> Aim of the exercise:
Look through the data below and count each line where the word "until" appears. Reply with the count alone.

_ _ _ _ _

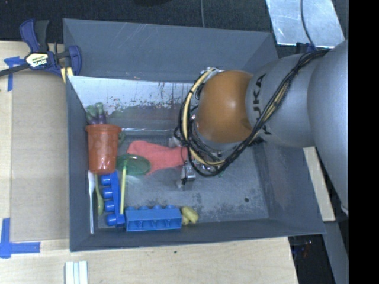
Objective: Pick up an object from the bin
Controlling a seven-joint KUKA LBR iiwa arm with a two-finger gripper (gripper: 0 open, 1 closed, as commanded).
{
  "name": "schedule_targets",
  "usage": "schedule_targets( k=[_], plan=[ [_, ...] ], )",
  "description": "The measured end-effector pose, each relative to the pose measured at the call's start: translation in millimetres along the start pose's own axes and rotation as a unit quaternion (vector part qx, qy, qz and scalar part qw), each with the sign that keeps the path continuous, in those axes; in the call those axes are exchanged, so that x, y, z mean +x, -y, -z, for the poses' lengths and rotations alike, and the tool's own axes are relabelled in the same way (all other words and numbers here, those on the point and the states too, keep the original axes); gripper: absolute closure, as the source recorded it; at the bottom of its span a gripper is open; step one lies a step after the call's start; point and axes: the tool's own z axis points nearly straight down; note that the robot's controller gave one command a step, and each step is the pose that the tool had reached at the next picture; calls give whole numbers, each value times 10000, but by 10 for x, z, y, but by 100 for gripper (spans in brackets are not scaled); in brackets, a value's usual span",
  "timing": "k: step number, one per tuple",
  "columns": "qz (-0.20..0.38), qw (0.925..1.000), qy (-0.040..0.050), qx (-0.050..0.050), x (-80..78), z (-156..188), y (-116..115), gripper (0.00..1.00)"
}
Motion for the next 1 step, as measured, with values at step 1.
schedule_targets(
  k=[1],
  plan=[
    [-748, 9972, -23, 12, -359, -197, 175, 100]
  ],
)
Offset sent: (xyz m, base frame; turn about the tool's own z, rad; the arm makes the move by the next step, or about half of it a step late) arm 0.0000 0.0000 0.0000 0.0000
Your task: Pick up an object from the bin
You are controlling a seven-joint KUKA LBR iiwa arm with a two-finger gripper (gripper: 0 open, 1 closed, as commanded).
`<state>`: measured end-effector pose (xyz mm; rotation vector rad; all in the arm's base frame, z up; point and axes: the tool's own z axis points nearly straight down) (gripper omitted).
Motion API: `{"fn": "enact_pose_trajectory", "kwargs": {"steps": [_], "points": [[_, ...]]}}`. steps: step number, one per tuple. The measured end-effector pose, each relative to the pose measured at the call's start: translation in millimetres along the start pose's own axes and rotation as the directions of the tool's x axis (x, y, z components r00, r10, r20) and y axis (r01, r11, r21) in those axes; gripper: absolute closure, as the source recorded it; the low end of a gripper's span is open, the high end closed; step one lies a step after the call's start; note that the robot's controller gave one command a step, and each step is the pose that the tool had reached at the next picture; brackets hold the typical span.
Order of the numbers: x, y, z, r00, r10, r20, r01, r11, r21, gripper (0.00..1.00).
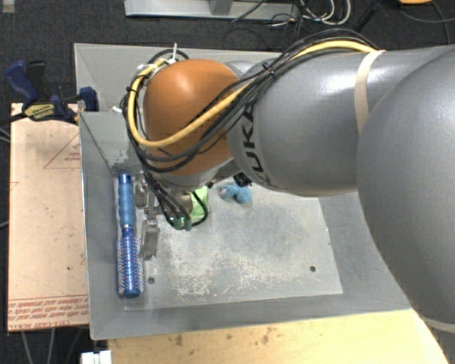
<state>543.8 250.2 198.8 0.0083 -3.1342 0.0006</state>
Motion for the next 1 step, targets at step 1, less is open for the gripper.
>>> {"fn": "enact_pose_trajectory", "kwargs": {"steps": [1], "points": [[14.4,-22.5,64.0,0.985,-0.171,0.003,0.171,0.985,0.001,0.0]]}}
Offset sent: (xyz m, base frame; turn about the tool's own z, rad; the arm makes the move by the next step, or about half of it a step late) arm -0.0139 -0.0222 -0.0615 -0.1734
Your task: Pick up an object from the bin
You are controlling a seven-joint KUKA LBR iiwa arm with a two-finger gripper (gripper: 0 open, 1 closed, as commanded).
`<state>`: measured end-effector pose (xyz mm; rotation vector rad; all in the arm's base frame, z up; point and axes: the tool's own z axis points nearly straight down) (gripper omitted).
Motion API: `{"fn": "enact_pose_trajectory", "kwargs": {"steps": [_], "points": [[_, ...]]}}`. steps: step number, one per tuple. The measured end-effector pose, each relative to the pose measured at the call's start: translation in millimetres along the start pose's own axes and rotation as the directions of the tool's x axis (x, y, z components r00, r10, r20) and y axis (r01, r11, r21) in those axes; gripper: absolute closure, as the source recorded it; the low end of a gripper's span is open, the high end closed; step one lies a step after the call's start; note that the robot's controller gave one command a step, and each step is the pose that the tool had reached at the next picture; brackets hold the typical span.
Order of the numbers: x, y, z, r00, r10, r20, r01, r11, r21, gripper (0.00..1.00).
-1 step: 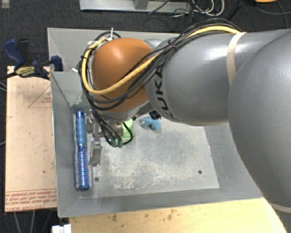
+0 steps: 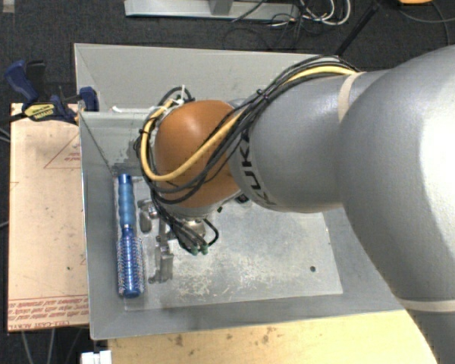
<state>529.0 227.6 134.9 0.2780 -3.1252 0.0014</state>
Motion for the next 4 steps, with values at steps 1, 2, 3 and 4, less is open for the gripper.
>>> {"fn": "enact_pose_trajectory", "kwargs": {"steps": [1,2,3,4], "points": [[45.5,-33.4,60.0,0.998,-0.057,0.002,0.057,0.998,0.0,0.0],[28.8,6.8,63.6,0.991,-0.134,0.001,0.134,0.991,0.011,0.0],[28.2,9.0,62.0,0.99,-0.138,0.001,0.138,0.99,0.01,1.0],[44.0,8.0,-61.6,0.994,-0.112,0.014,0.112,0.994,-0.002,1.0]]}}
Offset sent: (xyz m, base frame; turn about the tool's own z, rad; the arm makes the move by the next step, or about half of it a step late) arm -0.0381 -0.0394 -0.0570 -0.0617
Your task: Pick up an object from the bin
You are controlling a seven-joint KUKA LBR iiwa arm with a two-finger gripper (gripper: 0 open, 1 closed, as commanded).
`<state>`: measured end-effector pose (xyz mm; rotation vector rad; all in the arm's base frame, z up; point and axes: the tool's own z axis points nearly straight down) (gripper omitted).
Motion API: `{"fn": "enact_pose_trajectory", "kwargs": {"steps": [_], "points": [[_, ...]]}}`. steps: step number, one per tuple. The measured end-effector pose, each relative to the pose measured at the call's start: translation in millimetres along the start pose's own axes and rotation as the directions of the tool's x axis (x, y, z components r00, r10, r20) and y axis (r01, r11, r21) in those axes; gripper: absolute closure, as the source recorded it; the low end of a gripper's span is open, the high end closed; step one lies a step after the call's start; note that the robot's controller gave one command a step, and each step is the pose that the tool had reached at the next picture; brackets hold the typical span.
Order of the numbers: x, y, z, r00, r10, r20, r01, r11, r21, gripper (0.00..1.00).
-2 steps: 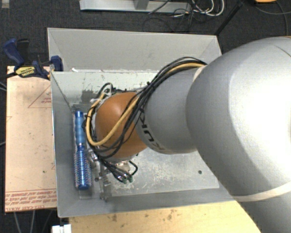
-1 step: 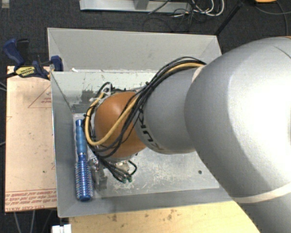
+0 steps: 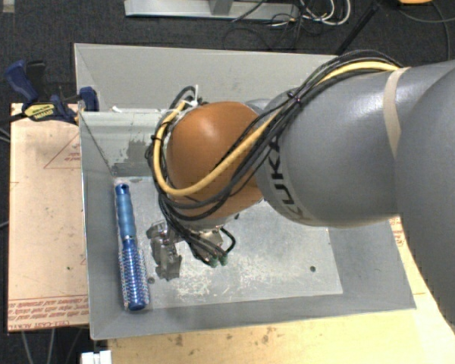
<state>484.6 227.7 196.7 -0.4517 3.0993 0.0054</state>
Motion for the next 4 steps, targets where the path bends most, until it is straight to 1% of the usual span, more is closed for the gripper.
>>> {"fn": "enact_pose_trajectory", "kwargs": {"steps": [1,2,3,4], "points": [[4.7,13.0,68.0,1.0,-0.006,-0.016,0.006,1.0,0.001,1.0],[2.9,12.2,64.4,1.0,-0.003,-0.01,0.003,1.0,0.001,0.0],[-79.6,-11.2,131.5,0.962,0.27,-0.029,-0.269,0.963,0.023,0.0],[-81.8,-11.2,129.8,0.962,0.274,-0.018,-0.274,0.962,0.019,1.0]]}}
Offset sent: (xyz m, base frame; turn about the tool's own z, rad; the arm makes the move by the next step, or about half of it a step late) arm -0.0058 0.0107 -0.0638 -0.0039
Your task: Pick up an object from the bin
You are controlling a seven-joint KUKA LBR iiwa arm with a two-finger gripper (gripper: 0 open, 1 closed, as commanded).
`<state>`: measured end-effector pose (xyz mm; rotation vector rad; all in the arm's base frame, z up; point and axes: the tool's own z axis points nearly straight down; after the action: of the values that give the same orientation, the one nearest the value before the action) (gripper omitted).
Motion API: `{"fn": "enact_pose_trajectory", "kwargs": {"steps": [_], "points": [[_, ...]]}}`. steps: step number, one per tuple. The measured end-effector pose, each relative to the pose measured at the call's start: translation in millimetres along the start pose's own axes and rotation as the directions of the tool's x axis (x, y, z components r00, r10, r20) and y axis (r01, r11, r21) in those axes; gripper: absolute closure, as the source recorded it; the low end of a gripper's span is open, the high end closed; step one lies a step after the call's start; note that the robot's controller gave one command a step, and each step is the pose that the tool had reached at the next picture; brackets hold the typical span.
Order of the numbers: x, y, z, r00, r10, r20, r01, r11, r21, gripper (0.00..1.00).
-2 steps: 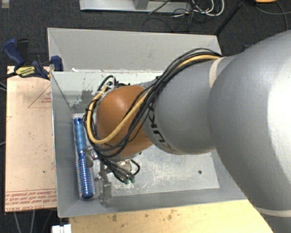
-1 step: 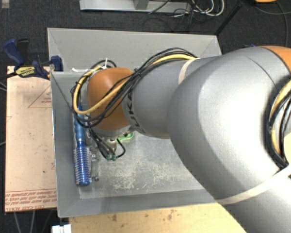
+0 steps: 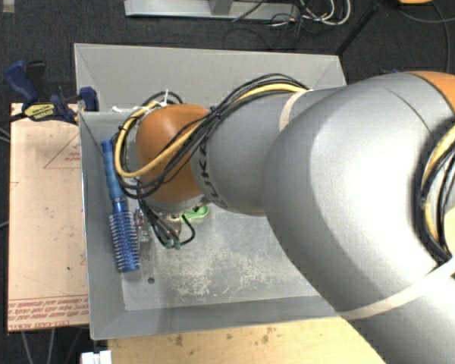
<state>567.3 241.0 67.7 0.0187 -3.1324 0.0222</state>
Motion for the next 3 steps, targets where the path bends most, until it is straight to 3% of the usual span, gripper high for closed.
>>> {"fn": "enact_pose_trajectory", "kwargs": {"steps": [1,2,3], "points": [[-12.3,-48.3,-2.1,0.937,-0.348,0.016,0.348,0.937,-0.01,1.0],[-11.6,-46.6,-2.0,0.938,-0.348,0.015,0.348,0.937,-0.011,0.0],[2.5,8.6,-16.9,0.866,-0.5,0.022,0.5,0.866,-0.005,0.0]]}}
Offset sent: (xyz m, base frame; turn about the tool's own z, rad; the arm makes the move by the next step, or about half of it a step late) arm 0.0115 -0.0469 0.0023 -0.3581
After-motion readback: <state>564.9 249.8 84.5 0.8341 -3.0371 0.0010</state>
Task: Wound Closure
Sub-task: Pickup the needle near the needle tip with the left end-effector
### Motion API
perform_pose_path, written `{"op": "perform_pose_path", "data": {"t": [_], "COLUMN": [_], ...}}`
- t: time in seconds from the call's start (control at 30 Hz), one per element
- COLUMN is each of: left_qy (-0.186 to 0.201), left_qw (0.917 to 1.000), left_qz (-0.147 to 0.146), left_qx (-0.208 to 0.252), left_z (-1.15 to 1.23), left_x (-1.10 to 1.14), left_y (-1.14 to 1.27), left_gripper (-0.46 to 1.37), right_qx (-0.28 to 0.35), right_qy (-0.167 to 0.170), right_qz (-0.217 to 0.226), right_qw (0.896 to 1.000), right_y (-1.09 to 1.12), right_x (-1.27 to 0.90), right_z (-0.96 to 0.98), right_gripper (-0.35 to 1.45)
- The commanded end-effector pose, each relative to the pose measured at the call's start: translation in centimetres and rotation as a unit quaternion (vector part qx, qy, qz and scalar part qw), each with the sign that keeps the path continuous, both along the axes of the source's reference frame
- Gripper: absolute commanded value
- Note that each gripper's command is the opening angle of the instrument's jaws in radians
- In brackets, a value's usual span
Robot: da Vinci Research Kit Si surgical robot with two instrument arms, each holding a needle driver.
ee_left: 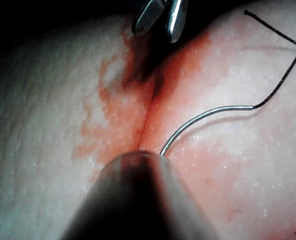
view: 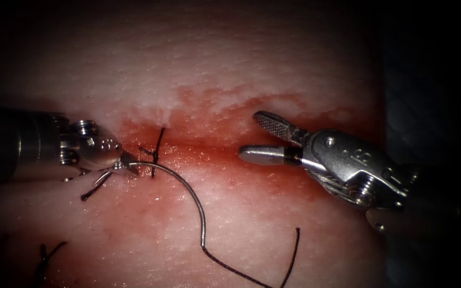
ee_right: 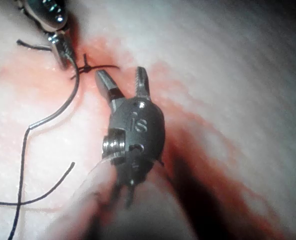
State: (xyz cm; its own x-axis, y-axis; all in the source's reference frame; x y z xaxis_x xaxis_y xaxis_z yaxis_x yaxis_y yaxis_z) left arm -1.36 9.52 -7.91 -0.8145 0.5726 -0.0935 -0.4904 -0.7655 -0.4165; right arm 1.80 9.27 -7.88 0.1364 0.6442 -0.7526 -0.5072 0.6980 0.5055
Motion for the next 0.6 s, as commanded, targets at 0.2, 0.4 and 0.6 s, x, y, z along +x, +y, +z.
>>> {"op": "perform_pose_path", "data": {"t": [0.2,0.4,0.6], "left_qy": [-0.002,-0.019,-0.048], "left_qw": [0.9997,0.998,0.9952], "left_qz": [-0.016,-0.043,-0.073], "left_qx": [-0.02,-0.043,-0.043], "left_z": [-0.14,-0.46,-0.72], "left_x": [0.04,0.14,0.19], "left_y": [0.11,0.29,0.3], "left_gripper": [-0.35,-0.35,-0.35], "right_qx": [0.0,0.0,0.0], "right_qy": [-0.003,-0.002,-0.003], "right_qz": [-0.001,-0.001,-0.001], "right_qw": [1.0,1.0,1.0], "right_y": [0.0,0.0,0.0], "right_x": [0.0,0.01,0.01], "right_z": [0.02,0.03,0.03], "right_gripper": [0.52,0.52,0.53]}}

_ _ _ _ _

> Result of this task:
2